LinuxQuestions.org

LinuxQuestions.org (/questions/)
-   Linux - General (https://www.linuxquestions.org/questions/linux-general-1/)
-   -   wget failing to download some URLs (https://www.linuxquestions.org/questions/linux-general-1/wget-failing-to-download-some-urls-641434/)

moob8 05-11-2008 10:55 AM

wget failing to download some URLs
 
The background

This question is about a situation involving wget running under linux.

I run slackware 12 (not sure if this matters, wget is wget, right?).

My web browser is firefox with cookies and javacrap disabled. I do this to prevent a great deal of ads.

I have dialup. Because I have dialup, larger downloads (anything mover 300k) are done incrementally (download a little. Stop partway though. resume later on).

The downloading ability of firefox is very broken. Firefox will stop about 100 to 200k in and then claim it is done. Firefox does not realize that it has only gotten a partial file. The reason for this was never figured out: it may perhaps be discussed on another thread, at a later time.

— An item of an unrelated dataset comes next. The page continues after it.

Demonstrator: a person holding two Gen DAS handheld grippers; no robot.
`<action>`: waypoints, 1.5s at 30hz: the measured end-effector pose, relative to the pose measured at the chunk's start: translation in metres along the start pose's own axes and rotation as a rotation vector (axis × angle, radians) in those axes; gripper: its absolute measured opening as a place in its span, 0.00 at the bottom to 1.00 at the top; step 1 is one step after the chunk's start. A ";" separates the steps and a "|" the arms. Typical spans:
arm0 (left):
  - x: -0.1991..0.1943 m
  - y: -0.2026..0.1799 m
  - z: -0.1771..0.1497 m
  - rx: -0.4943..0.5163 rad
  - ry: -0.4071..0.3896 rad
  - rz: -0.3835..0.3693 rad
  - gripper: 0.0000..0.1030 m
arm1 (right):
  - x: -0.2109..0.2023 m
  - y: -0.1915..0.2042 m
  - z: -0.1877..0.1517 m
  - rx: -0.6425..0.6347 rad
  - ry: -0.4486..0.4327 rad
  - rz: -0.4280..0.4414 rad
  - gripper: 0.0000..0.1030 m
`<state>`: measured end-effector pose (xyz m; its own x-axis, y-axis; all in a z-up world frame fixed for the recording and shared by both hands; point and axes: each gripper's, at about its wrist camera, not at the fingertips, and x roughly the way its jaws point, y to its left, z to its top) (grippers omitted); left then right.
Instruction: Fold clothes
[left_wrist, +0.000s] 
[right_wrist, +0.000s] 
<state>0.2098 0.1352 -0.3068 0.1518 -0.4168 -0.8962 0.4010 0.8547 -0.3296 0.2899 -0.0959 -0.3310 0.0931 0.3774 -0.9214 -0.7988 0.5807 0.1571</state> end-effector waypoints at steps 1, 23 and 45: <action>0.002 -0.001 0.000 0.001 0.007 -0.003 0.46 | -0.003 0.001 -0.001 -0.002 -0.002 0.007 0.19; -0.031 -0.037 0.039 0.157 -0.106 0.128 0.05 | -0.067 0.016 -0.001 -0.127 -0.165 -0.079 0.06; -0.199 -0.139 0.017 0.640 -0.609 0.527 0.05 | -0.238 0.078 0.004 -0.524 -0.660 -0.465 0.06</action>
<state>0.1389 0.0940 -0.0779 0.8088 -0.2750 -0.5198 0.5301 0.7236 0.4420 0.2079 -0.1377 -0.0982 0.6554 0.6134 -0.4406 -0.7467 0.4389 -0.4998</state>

As a workaround, I use a batch-mode downloader called wget. It's a rather spiffy program, once one takes the time to learn it. Many an otherwise ungettable file have been fetched with wget.

The Problem

Recently, wget has been failing to download things that firefox can at least partially download. There have been pictures that firefox will load and display but that wget fails on. There have been smaller files that firefox will download but that wget fails to even start downloading.

So here is a specific example. A real URL is:
Code:

http://djdebo.com/podcastgen/?p=episode&name=2008-05-01_podcast1recording.mp3
If you pop that in your browser, you'll go to a page that has a link to a podcast, an mp3 file of a DJ mix that said DJ has made available for public download. Clicking the "download" link on that pages causes firefox to begin to download. Downloading through firefox is useless to me, but the fact of it beginning to download confirms that there is a correct link to an actual file there to be downloaded.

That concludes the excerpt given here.